Say how many lines below have "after" in them, giving the number alone.

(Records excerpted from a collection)
= = = = = = =

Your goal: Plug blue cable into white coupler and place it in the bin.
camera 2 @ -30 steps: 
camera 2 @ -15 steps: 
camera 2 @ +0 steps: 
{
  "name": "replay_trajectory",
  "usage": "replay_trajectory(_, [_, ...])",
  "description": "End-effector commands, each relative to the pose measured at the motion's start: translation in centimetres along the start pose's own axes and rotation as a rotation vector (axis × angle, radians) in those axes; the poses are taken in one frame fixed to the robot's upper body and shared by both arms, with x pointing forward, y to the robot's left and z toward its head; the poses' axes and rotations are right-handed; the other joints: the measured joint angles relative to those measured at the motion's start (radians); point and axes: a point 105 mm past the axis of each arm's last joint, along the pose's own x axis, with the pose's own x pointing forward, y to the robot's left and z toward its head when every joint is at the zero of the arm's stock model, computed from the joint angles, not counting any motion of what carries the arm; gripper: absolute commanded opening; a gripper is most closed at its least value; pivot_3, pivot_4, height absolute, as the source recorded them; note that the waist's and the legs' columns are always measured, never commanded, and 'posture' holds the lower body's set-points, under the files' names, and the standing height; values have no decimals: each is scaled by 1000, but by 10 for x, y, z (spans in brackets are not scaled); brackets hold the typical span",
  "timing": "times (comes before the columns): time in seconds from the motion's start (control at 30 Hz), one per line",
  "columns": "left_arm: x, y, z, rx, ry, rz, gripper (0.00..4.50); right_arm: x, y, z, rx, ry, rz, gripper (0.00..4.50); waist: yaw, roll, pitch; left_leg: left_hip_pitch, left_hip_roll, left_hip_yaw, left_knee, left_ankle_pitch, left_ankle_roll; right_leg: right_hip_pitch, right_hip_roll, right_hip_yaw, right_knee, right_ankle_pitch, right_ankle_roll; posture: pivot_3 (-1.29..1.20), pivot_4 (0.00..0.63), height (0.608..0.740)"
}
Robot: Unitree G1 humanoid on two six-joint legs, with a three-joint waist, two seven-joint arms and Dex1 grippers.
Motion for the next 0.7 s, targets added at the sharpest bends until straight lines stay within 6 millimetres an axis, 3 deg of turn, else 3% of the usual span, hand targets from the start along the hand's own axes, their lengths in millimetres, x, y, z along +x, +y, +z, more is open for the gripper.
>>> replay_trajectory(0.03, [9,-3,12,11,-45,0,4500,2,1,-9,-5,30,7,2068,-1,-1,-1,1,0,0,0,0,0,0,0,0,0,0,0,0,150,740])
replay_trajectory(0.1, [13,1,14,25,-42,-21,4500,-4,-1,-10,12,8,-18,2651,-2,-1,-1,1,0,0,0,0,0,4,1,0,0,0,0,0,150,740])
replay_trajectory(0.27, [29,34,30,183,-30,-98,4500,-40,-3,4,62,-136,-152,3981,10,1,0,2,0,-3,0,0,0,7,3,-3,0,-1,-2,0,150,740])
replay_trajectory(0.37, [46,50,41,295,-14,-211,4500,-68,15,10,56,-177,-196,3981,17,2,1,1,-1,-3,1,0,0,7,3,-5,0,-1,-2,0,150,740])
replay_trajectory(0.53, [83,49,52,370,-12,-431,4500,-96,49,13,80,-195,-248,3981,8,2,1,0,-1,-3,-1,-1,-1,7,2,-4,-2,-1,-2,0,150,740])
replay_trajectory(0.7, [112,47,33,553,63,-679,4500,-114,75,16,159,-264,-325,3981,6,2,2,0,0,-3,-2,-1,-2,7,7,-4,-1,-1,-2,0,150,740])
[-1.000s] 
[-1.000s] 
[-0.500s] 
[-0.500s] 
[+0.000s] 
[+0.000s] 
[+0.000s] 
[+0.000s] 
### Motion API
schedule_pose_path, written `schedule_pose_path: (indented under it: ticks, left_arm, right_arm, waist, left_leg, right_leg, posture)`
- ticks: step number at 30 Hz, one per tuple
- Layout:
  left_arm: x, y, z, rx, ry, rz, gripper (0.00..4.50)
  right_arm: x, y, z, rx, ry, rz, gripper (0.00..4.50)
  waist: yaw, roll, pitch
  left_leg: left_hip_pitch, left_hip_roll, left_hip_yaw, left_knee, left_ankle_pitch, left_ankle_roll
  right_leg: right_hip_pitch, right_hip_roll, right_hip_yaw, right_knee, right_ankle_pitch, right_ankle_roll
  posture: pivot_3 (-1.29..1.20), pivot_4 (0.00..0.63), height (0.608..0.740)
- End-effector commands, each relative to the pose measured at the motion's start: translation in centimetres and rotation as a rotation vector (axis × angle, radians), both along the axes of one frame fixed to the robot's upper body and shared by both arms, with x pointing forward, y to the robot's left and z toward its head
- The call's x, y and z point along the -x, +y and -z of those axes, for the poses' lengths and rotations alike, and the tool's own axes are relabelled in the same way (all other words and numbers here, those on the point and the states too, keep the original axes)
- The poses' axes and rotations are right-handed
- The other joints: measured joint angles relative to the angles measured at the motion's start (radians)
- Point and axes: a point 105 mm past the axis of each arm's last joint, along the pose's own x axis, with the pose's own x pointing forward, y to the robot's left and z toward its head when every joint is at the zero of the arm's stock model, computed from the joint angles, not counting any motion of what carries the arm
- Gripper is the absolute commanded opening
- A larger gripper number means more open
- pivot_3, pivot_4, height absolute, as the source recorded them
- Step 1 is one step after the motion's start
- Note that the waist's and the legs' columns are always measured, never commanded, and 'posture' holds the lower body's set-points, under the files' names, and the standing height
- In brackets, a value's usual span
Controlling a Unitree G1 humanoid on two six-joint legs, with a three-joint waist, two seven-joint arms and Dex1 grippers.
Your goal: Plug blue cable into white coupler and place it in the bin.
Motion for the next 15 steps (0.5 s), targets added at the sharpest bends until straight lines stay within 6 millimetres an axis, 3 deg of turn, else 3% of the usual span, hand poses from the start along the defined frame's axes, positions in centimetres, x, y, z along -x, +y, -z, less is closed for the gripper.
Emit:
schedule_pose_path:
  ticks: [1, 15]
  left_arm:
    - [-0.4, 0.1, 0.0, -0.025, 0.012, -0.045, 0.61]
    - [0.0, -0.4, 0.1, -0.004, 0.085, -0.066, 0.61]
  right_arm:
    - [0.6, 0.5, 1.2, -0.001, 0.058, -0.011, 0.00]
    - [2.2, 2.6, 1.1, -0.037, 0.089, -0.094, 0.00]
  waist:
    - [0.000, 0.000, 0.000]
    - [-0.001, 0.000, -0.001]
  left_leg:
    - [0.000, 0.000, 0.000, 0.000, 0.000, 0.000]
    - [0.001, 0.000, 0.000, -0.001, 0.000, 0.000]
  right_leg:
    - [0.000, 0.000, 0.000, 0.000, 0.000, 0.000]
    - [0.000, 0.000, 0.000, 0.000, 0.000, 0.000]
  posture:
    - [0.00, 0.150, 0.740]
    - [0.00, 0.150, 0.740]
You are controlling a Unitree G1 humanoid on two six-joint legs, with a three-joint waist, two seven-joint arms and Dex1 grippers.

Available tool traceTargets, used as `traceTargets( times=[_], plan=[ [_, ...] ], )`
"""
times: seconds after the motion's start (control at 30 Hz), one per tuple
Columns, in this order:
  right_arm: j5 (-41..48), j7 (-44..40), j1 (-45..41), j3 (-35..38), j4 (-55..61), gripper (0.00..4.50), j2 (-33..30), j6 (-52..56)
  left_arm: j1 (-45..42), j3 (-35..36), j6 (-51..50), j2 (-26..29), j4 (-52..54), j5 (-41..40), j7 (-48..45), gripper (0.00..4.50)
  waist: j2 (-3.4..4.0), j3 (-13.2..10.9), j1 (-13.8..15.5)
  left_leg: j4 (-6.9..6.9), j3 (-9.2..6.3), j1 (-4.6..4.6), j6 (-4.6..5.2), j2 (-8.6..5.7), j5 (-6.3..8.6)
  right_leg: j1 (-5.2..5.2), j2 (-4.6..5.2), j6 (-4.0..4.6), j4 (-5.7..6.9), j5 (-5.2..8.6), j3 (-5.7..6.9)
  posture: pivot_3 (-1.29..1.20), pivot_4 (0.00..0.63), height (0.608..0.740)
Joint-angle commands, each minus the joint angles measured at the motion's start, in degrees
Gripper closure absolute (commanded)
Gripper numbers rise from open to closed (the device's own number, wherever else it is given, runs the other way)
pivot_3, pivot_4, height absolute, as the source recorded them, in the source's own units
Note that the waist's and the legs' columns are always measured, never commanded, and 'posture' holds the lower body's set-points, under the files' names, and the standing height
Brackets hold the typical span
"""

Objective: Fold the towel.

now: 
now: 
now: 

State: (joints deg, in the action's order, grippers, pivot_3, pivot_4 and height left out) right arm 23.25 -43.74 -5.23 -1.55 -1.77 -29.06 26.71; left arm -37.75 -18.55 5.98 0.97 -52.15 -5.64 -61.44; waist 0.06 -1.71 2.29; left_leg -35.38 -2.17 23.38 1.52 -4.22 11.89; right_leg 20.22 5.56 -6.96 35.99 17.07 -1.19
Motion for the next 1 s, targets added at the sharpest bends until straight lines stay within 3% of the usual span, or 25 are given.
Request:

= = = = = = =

*Solution*. 2